The new entrant, Grasim, endeavors to invest in businesses that have the potential to make them a leader in addressable markets, thereby achieving scale and generating consistent and attractive returns in the long term.

The struggle areas
While it is good to have more competition in any business, there may not be enough room in the market for everyone’s ambition.

AkzoNobel (Dulux), Asian Paints, and Berger Paints have already created strong brands. Moreover, there is limited scope from the tinting-machine point of view. A tinting machine is what dealers keep in stores to mix and tint different colours as required by the customers.

All dealers need to have a tinting machine and keeping more than two of them would only increase logistics costs and space issues.

So from that perspective, it will be challenging for the new entrants.

The growth path
AkzoNobel and Asian Paints enjoy the highest profit share in the paints business. Can new entrants like JSW Paints which aims to achieve a market share of 20% by FY30? And can Grasim end the dominance of legacy giants like Asian Paints?

A veteran analyst in the paint industry says, “No one has any idea where will Grasim be. In the interim, what will happen is that the sector will get affected because it’s still growing at about 10%-12% from a growth perspective. Grasim’s INR10,000 crore investment will either impact the sector margin or sector growth”.

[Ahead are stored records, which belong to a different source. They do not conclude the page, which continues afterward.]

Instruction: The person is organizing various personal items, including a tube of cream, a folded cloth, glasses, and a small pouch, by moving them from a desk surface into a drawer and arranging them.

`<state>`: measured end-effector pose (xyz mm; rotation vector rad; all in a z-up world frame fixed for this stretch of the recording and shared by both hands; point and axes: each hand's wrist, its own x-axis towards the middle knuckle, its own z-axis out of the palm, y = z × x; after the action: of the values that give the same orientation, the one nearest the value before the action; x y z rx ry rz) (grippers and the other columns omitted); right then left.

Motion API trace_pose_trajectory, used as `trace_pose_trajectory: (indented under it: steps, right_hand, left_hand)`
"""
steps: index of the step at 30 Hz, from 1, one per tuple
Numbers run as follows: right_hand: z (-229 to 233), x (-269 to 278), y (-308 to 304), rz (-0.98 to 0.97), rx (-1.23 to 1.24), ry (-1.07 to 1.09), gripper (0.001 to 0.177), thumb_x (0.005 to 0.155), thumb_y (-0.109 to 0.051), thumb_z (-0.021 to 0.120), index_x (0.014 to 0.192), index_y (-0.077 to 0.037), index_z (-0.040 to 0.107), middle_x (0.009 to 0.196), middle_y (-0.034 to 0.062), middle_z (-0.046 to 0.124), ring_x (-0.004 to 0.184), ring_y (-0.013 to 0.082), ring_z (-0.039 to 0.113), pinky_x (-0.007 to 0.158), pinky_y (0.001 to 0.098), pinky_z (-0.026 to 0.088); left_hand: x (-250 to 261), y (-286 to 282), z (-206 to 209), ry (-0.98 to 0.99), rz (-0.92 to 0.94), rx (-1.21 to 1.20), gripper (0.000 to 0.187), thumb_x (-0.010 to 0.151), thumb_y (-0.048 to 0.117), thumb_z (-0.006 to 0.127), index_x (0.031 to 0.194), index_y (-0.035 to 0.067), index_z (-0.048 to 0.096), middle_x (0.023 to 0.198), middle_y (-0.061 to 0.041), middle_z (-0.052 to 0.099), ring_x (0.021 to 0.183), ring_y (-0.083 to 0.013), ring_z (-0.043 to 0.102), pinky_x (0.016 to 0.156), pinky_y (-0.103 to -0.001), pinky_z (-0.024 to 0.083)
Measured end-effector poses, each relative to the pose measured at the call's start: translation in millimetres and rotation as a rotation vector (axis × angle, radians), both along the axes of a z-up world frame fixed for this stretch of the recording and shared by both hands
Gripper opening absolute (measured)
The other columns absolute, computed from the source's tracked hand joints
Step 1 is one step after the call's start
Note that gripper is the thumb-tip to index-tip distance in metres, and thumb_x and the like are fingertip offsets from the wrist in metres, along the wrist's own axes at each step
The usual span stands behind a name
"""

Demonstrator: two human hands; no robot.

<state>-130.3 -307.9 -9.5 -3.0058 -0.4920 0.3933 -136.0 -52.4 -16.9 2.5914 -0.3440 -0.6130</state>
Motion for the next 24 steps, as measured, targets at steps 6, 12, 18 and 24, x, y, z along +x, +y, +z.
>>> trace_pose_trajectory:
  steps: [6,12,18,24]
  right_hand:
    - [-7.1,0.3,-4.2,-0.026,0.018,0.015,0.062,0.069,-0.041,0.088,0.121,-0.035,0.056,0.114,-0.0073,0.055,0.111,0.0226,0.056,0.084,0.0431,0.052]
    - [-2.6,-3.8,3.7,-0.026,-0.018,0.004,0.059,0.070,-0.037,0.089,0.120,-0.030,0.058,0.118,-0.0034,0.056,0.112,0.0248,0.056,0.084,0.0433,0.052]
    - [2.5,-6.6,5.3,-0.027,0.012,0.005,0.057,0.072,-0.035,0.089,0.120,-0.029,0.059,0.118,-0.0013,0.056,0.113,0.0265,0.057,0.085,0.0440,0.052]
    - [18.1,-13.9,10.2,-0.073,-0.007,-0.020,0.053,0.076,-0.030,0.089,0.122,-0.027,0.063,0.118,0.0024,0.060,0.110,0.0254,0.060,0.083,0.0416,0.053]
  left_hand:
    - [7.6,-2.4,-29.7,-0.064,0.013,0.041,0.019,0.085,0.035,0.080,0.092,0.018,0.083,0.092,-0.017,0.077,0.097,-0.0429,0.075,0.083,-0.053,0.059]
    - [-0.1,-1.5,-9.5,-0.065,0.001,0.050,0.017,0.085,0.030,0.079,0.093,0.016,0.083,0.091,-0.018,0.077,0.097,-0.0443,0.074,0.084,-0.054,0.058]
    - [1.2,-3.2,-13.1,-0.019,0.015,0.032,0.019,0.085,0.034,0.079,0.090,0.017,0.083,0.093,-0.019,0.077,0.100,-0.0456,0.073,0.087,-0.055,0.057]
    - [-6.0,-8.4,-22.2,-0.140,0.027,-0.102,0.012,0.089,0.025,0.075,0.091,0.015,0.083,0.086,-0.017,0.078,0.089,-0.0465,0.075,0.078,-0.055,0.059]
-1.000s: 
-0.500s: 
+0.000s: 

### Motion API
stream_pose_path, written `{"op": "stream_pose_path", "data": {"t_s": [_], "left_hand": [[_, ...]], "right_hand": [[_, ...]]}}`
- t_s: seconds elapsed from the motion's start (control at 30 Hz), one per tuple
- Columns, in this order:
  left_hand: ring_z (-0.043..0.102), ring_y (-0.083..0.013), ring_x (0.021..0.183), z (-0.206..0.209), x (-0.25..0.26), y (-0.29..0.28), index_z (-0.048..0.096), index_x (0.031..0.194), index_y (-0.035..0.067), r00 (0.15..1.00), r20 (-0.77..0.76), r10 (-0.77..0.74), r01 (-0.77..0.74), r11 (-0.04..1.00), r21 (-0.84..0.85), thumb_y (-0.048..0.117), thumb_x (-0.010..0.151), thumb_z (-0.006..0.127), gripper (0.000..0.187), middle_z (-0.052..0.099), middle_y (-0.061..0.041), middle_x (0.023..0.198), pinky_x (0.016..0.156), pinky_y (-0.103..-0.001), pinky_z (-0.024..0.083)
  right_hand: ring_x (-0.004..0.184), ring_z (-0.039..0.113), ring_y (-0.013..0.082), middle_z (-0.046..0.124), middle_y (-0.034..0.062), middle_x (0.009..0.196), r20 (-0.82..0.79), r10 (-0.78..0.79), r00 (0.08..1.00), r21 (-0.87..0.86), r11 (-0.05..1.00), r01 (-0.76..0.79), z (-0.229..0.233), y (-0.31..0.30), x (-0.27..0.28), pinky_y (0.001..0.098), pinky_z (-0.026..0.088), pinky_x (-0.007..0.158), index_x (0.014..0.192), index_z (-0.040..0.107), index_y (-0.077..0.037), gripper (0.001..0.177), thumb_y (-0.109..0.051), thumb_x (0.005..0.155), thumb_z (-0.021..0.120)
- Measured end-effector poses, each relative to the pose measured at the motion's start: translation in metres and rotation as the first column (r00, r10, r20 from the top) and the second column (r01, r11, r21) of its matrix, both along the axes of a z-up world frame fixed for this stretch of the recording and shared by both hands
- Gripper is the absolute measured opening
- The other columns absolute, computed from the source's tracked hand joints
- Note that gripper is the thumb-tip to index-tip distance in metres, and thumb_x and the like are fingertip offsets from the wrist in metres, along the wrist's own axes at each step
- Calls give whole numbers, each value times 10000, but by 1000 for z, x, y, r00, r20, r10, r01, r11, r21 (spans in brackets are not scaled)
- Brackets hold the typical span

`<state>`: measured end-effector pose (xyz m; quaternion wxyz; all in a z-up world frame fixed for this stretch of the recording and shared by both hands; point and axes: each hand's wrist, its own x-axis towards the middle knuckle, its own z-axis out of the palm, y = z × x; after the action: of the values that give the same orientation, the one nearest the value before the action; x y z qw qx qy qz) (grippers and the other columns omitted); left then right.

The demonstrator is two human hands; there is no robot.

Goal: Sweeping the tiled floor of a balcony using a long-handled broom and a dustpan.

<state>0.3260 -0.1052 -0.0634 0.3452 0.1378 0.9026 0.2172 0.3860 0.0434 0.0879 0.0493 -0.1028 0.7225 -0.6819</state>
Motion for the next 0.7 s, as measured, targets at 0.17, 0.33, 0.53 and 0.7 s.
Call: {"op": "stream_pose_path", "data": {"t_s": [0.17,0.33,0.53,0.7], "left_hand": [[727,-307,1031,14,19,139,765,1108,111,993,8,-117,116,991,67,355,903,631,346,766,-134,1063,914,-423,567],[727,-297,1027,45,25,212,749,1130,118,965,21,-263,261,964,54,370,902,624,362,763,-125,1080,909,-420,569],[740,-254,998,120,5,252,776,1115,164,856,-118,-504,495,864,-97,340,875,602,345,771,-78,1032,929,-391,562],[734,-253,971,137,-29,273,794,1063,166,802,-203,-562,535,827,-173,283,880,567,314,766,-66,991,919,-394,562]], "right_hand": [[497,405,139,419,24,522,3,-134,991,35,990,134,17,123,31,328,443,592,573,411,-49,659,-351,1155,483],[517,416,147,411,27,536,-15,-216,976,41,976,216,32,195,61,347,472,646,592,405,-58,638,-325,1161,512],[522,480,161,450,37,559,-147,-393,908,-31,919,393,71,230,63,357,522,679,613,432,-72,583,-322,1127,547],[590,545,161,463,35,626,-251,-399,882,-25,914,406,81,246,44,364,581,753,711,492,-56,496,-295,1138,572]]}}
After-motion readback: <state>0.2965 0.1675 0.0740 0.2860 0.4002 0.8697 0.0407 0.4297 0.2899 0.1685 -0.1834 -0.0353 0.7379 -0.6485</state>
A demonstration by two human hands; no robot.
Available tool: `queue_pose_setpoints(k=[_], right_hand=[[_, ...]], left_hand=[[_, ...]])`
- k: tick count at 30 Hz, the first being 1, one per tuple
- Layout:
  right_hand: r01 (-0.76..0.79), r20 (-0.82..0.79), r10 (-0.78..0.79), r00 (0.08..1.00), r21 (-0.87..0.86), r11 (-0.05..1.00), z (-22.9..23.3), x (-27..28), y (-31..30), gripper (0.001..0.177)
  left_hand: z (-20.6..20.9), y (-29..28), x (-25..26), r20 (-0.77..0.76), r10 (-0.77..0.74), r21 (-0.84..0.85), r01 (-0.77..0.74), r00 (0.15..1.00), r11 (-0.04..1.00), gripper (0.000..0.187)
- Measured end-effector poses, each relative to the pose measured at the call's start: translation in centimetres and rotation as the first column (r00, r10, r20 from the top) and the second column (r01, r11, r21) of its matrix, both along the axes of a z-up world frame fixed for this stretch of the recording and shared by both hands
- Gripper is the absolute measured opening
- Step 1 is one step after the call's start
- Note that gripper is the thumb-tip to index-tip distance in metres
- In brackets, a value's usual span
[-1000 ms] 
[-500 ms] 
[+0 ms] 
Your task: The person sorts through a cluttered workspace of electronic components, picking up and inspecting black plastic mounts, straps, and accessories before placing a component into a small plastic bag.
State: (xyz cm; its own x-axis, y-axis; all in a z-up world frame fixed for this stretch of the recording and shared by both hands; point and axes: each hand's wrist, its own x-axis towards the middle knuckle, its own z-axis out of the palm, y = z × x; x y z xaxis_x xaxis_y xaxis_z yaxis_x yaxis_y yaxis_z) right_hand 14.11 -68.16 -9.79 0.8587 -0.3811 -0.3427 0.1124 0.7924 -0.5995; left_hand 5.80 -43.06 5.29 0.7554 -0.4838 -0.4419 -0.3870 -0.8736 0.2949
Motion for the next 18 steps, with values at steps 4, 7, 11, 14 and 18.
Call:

Adding to this, the analyst believes that JSW will not be spending too many sleepless nights, whereas for Grasim, there will definitely be a point of worry.

Grasim may or may not succeed. For now, the lure is its INR10,000 crore investment. Further, there is no brand equity for the company when it comes to paints.

But whether Grasim succeeds or not would have a deep impact on industry profitability and earnings for a few years.

Badiya hai?

(Graphics by Manali Ghosh)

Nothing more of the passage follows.